| Instructions for the task |
Look through the data below. Show each line where the string "camera" occurs.

Dataset records
▼
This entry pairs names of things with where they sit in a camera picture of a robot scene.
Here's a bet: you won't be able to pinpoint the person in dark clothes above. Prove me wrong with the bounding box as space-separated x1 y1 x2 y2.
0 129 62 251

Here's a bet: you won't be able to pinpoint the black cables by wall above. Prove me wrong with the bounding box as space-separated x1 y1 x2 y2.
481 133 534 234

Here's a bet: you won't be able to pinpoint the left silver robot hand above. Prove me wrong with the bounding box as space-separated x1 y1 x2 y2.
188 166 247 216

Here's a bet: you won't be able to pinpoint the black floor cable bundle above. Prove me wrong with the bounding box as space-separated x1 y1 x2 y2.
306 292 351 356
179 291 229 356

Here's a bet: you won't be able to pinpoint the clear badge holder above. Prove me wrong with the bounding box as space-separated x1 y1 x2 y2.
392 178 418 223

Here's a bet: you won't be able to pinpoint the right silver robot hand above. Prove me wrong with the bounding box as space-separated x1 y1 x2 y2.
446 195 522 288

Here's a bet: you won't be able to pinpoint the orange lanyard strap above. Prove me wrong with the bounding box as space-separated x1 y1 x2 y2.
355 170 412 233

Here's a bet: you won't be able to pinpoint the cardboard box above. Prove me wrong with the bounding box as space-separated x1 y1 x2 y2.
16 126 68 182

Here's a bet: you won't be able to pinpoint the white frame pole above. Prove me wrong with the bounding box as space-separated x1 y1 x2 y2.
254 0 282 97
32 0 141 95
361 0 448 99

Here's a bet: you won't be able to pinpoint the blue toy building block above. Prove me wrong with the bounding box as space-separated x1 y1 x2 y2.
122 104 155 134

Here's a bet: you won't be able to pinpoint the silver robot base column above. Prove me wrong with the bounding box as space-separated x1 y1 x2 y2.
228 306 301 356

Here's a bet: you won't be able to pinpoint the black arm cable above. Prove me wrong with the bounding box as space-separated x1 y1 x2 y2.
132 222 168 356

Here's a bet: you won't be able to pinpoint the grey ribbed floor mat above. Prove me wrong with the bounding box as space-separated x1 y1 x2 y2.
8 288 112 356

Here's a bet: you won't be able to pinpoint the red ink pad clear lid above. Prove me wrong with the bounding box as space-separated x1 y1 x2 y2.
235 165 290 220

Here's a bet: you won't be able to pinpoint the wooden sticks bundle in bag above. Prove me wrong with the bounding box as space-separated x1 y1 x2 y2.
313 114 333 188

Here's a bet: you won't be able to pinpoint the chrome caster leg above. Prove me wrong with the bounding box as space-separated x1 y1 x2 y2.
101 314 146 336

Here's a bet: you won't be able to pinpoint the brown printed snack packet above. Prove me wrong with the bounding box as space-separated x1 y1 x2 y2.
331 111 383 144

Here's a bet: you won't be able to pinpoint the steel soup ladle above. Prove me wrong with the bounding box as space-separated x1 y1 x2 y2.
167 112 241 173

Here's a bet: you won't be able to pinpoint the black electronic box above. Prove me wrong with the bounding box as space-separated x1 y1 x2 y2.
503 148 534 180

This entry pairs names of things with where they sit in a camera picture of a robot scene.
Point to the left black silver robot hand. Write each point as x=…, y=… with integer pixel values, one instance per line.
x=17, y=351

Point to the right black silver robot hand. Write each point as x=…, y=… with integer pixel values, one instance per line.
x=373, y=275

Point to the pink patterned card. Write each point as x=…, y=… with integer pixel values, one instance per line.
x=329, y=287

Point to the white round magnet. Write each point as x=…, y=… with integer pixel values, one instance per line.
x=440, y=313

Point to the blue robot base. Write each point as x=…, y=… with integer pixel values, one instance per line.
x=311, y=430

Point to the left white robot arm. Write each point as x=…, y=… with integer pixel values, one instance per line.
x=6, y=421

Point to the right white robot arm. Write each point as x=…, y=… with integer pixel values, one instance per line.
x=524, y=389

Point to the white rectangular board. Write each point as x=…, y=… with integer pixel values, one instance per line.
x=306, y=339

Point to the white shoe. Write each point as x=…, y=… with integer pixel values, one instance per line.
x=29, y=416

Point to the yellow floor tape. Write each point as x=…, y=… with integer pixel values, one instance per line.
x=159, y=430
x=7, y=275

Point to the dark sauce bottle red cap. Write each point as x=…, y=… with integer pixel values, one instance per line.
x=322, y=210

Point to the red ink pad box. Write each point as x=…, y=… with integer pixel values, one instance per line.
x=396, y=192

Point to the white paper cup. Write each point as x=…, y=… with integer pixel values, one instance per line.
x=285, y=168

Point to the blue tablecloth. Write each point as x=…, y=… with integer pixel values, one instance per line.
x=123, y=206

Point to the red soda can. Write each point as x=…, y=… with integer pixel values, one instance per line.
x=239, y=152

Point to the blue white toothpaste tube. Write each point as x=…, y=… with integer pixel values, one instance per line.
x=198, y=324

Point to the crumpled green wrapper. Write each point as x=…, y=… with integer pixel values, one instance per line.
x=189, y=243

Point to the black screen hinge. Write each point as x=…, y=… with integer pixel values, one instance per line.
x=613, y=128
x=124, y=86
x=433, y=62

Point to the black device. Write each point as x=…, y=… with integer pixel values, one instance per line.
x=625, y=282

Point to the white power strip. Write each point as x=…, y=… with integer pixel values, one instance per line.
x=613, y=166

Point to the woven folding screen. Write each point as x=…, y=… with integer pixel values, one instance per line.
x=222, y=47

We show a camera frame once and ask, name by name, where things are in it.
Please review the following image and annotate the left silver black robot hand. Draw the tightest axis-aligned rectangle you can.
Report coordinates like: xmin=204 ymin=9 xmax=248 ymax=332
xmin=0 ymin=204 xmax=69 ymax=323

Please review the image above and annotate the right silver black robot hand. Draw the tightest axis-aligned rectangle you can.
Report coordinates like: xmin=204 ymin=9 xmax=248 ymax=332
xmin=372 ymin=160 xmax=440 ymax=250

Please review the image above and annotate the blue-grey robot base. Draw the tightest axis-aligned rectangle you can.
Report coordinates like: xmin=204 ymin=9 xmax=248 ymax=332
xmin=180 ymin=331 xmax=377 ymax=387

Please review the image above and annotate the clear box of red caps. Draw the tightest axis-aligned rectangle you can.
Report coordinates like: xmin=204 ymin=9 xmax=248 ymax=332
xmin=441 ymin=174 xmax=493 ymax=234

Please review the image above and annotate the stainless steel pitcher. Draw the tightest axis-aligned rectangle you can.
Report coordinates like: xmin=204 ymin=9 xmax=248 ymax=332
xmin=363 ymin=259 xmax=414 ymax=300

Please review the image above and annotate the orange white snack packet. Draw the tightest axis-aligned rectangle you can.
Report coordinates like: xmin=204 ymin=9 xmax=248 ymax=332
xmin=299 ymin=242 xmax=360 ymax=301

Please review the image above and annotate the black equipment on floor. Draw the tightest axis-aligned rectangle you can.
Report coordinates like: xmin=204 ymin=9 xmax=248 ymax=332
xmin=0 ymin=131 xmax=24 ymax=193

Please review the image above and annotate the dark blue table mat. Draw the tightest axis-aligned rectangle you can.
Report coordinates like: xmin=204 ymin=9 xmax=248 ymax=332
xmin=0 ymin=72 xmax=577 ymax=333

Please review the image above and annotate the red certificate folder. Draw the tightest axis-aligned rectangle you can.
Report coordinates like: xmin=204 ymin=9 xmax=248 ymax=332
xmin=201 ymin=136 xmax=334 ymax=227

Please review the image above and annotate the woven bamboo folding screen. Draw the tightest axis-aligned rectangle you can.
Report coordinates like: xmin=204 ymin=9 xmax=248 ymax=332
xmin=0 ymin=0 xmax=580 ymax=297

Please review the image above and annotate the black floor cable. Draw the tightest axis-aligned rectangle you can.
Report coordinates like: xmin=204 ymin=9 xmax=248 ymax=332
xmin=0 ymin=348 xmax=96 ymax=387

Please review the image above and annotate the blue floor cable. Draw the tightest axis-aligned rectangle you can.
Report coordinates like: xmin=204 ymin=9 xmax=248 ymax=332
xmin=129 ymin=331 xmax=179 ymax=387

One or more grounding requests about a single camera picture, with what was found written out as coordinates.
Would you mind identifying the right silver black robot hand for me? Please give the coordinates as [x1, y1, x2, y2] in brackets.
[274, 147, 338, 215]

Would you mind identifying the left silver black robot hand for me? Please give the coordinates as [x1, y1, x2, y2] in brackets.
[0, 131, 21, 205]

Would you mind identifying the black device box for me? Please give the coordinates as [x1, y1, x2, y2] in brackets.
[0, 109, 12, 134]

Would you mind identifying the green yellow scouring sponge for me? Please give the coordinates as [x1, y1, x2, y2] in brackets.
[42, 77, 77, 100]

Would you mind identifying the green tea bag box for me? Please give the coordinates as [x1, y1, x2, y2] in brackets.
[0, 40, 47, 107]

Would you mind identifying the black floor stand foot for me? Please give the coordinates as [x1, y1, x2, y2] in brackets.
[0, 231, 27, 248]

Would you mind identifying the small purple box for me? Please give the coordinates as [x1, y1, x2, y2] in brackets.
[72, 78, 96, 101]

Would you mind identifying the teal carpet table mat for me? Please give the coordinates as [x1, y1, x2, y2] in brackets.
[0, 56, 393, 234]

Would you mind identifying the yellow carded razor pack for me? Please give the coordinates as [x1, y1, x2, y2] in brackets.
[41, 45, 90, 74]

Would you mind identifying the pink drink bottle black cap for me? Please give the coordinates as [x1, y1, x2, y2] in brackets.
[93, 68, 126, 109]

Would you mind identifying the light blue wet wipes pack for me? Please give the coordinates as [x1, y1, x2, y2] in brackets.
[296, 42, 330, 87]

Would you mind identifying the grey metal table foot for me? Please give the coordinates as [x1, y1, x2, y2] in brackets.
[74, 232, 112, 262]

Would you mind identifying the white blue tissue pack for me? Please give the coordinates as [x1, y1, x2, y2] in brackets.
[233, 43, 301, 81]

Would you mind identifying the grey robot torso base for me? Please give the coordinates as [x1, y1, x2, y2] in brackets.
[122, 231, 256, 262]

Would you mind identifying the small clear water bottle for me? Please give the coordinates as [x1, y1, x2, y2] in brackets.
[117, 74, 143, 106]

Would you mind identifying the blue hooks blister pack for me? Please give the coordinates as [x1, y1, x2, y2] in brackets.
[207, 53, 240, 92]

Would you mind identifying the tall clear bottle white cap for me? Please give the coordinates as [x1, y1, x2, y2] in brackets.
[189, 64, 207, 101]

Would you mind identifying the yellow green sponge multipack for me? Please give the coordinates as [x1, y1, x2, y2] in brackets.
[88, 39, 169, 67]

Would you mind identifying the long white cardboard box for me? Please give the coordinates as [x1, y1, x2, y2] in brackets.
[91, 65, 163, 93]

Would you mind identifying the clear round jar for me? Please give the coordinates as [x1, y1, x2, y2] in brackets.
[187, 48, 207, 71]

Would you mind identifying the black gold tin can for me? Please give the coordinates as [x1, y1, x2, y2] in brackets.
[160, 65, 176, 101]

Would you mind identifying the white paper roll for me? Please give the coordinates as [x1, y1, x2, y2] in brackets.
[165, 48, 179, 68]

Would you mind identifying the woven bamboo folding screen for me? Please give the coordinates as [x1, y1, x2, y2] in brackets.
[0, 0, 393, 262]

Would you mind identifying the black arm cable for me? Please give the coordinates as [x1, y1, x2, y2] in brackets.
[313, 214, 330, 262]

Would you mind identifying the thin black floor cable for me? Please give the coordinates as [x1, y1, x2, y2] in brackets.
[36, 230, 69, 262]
▲
| Written solution |
This entry pairs names of things with where they sit in a camera picture of a robot scene.
This entry pairs names of things with where they sit in a camera picture of a robot scene.
We show a camera frame once and ask, name by name, where things are in it.
One or more grounding requests about a single camera picture, with what was found written out as coordinates.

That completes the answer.